Ich halte ihre Hand, ihre Hand die ich als Kind schon bestaunte, so alt, so faltig, diese Rillen in den Fingernägeln. Damals als ich die meine kleine, faltenlose Kinderhand in die ihre legte, um sicher über die Straße zu kommen.
Noch ist sie warm und weich, mit noch mehr Falten als damals, mit Flecken, fast mehr Flecken als Haut, aber klein geworden. Die meine ist jetzt die starke, die kräftige, führende Hand.
Über 50 Jahre verwobene Leben, am Anfang fein und fest, keinen Atemzug ohne sie, keinen Schritt ohne sie, immer lockerer werdend, aber sich nie auflösend, immer zumindest ein Faden, fest verbunden mit dem anderen.
Jetzt ist ihr Faden zu Ende. Da liegt meine Oma, gerade gestorben, gerade ausgelaufen, unser Faden, ihr Faden verbunden mit meinem.
Sie ist doch 95 geworden, ein schönes Alter, es war besser für sie, gut, dass sie nicht leiden musste, am Ende hatte sie doch gar nichts mehr vom Leben – ja, das alles stimmt, und doch dieses Gefühl von Verlust von jetzt schon vermissen von einem Faden weniger in meinem eigenen Lebensband.
Und wie ich jetzt so sitze, alleine an ihrem Bett und sie sich von Minute zu Minute verändert, die Hand kälter wird und steifer, das Gesicht wächsern und fremd, fängt es an.
Und jetzt Monate später, nach all dem unnötigen Begräbnisrummel, der doch nur helfen soll, mit allem abzuschließen, den Abschied leichter zu machen, sitze ich an meinem Schreibtisch, wo ihr Bild steht, und möchte sie all das fragen, was ich zu fragen vergessen habe.
Wieso weiß ich nicht mehr über sie, über ihr Leben, warum war ich nie neugierig.
Natürlich kenne ich ihre Geschichte, so im Groben. Aufgewachsen in Böhmen auf einem Bauernhof, 1921 geboren.
Aber wie war es 1921, zu einer Zeit, da es keine Autos gab, keine Straßen. Damals, als die Welt noch klein war und man seinen Ort nur selten verlassen hat, als die Fahrt zum nächsten größeren Ort noch ein Erlebnis war.
Wie groß war Oppolz, ihr Dorf, wie viele Menschen lebten dort, hat man sich gekannt, hat man sich gemocht, wie war das Dorfleben? Wie war es, mit acht Geschwistern aufzuwachsen, gab es Hunger?
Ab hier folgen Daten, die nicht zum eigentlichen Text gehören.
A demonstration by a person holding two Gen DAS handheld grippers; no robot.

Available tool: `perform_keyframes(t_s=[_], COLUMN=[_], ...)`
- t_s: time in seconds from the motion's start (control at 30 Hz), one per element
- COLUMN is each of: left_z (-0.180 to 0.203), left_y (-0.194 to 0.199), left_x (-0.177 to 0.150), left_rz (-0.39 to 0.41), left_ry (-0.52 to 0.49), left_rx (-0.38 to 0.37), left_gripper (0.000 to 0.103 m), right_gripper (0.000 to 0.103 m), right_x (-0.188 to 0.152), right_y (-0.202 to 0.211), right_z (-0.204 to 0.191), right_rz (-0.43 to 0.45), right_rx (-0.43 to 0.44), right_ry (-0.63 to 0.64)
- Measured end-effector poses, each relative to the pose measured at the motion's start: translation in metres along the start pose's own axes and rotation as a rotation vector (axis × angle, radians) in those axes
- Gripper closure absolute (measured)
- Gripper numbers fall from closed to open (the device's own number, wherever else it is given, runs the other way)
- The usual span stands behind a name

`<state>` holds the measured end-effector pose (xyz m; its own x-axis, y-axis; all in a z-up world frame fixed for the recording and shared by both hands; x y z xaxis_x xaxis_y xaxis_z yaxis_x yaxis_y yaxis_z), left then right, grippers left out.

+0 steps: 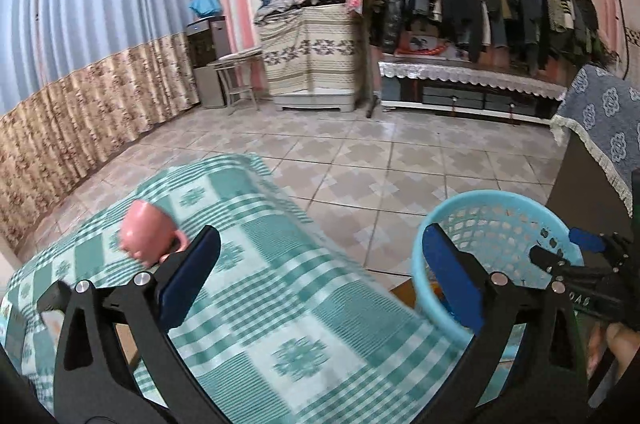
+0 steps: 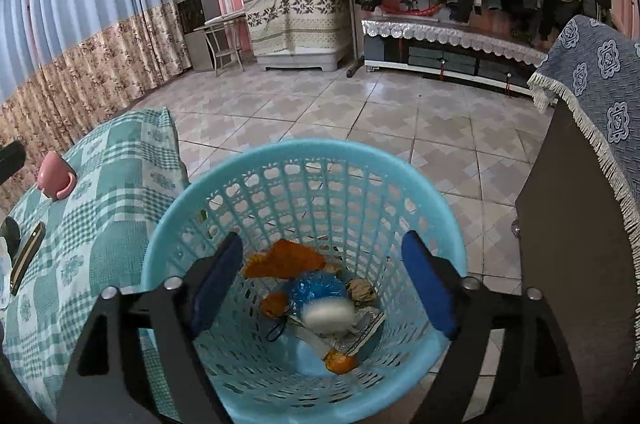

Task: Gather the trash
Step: 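Move both tools back over the items on the bedspread, then grasp the light-blue printed pad packet with the left tool and lift it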

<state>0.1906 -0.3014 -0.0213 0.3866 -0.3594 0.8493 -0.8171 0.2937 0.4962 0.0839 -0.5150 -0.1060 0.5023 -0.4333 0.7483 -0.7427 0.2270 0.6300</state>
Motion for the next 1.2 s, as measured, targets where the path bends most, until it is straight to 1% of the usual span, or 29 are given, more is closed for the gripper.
perform_keyframes(t_s=[0.07, 0.1, 0.13, 0.23, 0.37, 0.57, 0.63, 0.7, 0.83, 0.93, 1.07, 1.2], left_z=[-0.015, -0.019, -0.027, -0.048, -0.077, -0.132, -0.148, -0.166, -0.201, -0.229, -0.259, -0.285], left_y=[0.005, 0.006, 0.009, 0.018, 0.032, 0.052, 0.058, 0.064, 0.074, 0.077, 0.078, 0.077], left_x=[-0.007, -0.009, -0.013, -0.025, -0.036, -0.052, -0.058, -0.066, -0.08, -0.094, -0.113, -0.13], left_rz=[0.0, -0.001, -0.005, -0.006, -0.006, 0.003, 0.003, 0.003, -0.012, -0.034, -0.062, -0.085], left_ry=[0.023, 0.031, 0.042, 0.065, 0.094, 0.144, 0.153, 0.159, 0.185, 0.207, 0.235, 0.28], left_rx=[0.027, 0.031, 0.036, 0.069, 0.108, 0.178, 0.206, 0.246, 0.295, 0.335, 0.375, 0.394], left_gripper=[0.005, 0.005, 0.005, 0.005, 0.005, 0.005, 0.005, 0.005, 0.005, 0.005, 0.005, 0.005], right_gripper=[0.015, 0.01, 0.008, 0.008, 0.008, 0.008, 0.008, 0.008, 0.008, 0.008, 0.008, 0.008], right_x=[-0.001, -0.001, -0.002, -0.004, -0.002, -0.001, -0.001, -0.001, -0.004, -0.009, -0.023, -0.035], right_y=[0.005, 0.007, 0.01, 0.015, 0.019, 0.034, 0.04, 0.047, 0.053, 0.049, 0.044, 0.035], right_z=[-0.006, -0.009, -0.014, -0.023, -0.037, -0.081, -0.096, -0.115, -0.15, -0.178, -0.213, -0.235], right_rz=[0.012, 0.018, 0.026, 0.035, 0.04, 0.08, 0.095, 0.113, 0.125, 0.112, 0.095, 0.069], right_rx=[-0.003, -0.012, -0.026, -0.047, -0.04, -0.02, -0.004, 0.026, 0.095, 0.131, 0.159, 0.194], right_ry=[0.009, 0.016, 0.028, 0.052, 0.055, 0.099, 0.115, 0.127, 0.154, 0.191, 0.255, 0.282])
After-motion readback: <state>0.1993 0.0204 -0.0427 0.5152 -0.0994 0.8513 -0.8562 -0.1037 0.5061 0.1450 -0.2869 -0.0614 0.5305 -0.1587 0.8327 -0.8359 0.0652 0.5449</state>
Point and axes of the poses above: each gripper's, at about its wrist camera, not at the fingertips, and y roughly against the way its jaws point, z to its right, x to its top, the point moved 1 cm from there along -y, roughly the way its jaws point, and after that the axes turned 8 degrees about x, right-handed, at the moved point
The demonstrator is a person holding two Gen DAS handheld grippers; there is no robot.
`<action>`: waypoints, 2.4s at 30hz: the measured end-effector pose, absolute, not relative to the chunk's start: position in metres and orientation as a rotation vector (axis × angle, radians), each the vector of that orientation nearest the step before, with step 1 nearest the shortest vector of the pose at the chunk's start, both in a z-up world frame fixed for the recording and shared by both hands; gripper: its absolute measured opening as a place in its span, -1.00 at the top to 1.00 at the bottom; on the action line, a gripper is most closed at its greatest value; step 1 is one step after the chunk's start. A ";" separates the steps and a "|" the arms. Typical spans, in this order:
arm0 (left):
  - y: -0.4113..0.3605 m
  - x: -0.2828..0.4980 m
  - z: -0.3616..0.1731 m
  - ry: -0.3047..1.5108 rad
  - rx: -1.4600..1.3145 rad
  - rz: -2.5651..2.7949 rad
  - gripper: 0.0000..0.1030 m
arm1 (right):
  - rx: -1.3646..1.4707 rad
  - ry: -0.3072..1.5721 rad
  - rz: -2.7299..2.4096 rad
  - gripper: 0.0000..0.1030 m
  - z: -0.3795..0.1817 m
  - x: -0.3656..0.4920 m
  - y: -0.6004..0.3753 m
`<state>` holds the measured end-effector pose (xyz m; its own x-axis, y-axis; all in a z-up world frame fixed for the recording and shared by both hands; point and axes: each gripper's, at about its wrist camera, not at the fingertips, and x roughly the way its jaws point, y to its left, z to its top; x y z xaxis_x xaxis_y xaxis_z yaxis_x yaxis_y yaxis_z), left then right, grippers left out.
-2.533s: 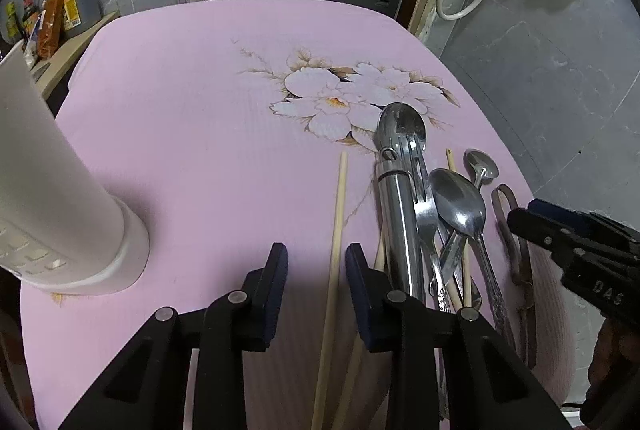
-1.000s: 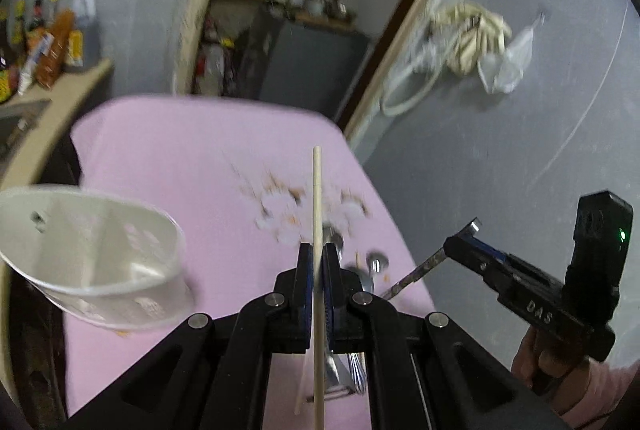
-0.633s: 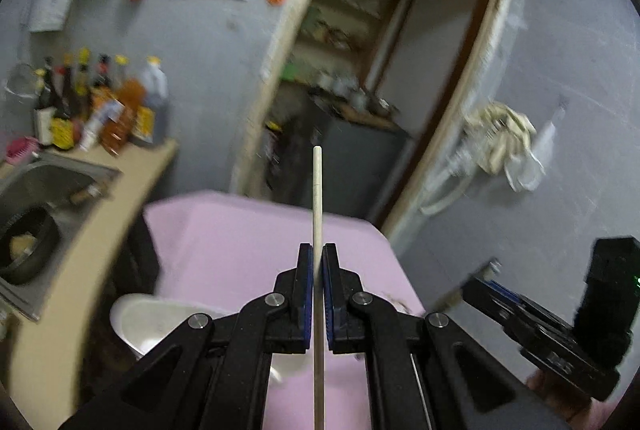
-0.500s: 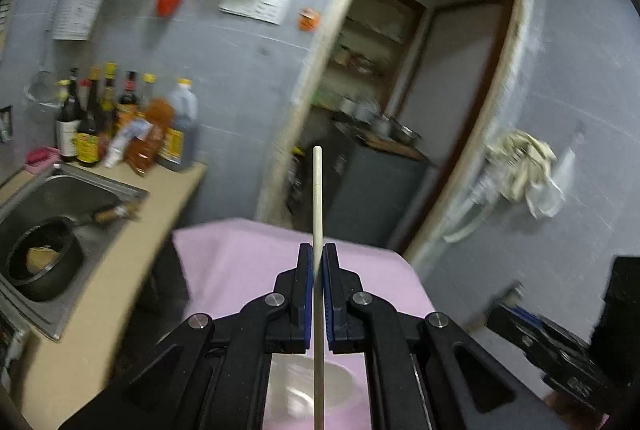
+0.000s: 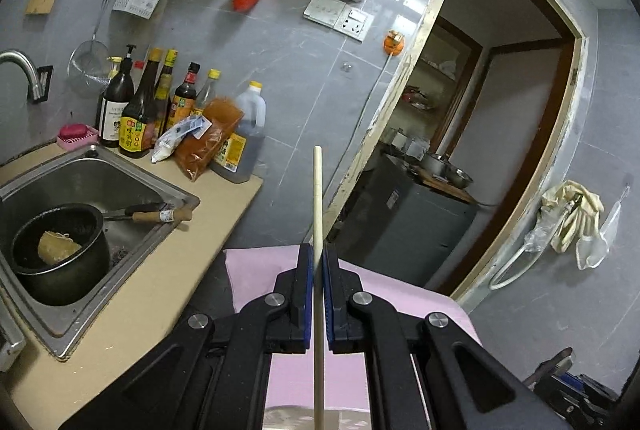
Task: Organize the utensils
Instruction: 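Lower the chopstick and peeler into the white caddy with both tools, then open both tools and move them back toward the utensil pile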
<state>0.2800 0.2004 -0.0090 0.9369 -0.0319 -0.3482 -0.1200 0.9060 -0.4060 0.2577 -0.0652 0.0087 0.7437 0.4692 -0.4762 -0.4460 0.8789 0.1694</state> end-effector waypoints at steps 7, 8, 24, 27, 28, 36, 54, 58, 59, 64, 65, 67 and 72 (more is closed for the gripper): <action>0.186 0.287 -0.034 0.402 -0.392 0.040 0.90 | 0.016 0.597 0.469 0.59 -0.014 0.263 -0.054; 0.184 0.286 -0.036 0.405 -0.388 0.038 0.90 | 0.015 0.603 0.467 0.59 -0.016 0.264 -0.053; 0.168 0.267 -0.049 0.448 -0.326 0.011 0.90 | 0.063 0.655 0.377 0.58 -0.045 0.277 -0.037; 0.169 0.261 -0.051 0.464 -0.325 0.006 0.90 | 0.076 0.661 0.364 0.58 -0.048 0.279 -0.034; 0.169 0.259 -0.052 0.470 -0.326 0.004 0.90 | 0.078 0.666 0.363 0.58 -0.049 0.279 -0.033; 0.165 0.247 -0.052 0.519 -0.311 -0.022 0.83 | 0.108 0.665 0.364 0.43 -0.050 0.275 -0.040; 0.092 0.194 -0.009 0.421 -0.196 -0.015 -0.92 | 0.139 0.472 0.179 -0.95 -0.004 0.216 -0.155; 0.060 0.179 -0.006 0.383 -0.166 0.005 -1.00 | 0.114 0.409 0.103 -0.98 0.003 0.198 -0.188; 0.052 0.176 -0.006 0.377 -0.159 0.004 -1.00 | 0.106 0.401 0.089 -0.98 0.005 0.195 -0.195; 0.014 0.160 -0.010 0.353 -0.104 0.006 -1.00 | 0.077 0.394 0.037 -0.98 0.006 0.180 -0.223; 0.008 0.158 -0.011 0.353 -0.097 0.008 -1.00 | 0.071 0.403 0.026 -0.98 0.004 0.179 -0.229; -0.005 0.155 -0.014 0.364 -0.076 0.003 -1.00 | 0.064 0.415 0.011 -0.98 -0.001 0.174 -0.239; -0.033 0.153 -0.031 0.433 -0.029 -0.049 -1.00 | 0.062 0.478 -0.008 -0.98 -0.022 0.164 -0.271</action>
<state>0.1532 -0.0333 -0.0309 0.9065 -0.0537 -0.4188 0.0413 0.9984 -0.0387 0.1638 -0.2707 -0.0223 0.8881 0.0071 -0.4596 0.0220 0.9981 0.0580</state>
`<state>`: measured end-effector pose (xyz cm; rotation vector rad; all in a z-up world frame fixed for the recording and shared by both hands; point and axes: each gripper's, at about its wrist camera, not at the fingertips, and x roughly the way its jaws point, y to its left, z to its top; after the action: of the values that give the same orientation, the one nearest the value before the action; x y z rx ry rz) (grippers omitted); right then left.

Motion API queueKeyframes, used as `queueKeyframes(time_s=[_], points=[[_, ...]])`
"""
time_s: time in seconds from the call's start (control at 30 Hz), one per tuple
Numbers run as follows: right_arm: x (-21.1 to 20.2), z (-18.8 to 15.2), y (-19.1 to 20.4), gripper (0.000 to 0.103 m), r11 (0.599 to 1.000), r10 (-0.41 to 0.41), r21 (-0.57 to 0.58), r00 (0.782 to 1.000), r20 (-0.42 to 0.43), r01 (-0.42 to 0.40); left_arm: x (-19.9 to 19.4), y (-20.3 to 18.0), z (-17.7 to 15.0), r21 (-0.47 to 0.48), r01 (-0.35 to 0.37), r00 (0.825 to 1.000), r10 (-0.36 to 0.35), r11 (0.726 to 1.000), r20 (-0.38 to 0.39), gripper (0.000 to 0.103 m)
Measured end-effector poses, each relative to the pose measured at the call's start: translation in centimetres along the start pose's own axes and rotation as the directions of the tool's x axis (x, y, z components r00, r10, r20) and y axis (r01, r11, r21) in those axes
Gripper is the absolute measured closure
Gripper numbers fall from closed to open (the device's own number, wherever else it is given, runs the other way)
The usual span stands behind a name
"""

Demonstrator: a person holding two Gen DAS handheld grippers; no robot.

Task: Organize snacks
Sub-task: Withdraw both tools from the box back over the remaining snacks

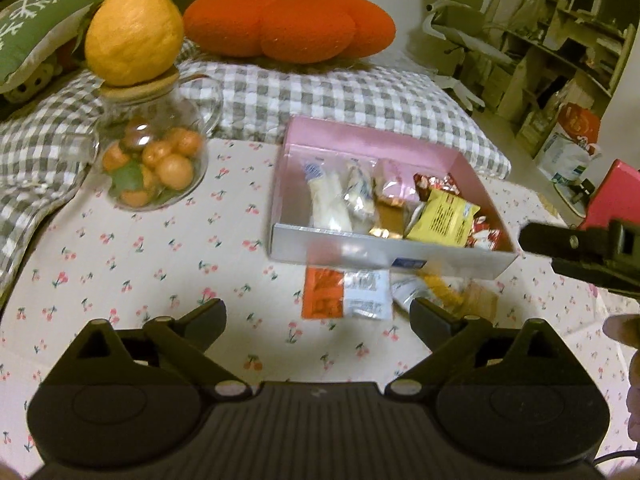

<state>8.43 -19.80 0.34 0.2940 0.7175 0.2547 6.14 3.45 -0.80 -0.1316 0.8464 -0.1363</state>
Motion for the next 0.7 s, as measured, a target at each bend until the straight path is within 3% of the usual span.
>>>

Spielten die Kinder oder mussten sie arbeiten, helfen am Hof, wie war der Vater, war er streng oder liebevoll, waren Väter damals liebevoll, war es überhaupt ein Kriterium für Väter damals, liebevoll zu sein, oder war das Leben zu hart für diesen Luxus. Wie war ihre Mutter, wie war es neben ständigen Schwangerschaften und vielen kleinen Kindern auch noch den Hof zu bewirtschaften, für alle zu kochen zu nähen. Was sonst war alles zu tun für eine Frau, damals, als meine Oma ein Kind war.
Hatte sie ein eigenes Zimmer, oder hatten die Mädchen, von den neun waren acht Mädchen, eines gemeinsam?
Es gibt niemanden mehr, den ich fragen könnte. Alle Geschwister sind tot. Der Reihe nach gestorben, wie sie geboren sind. Nur meine Oma hat sich nicht an die Reihenfolge gehalten, sie war halt immer schon eine „Gschaftlhuaberin“, die sich um alle und um alles gekümmert hat. Sie hat durchhalten müssen, um als letzte zu gehen.
Dabei hat sie immer gesagt, mit 68 sterbe ich. Und es hat ihr immer alles weh getan. Von ihren Knien, die beide mehrmals operiert werden mussten, weiß ich, dass sie am Feld kaputt gegangen sind. Bei der Arbeit am Kartoffelacker, aber wie das passiert ist, weiß ich nicht.
Damals hat es mich nicht interessiert, damals als ich fragen konnte, war alles andere wichtiger als diese unbedeutenden Fragen. Fragen, die erst jetzt Gewicht bekommen, da es keine Antwort mehr gibt.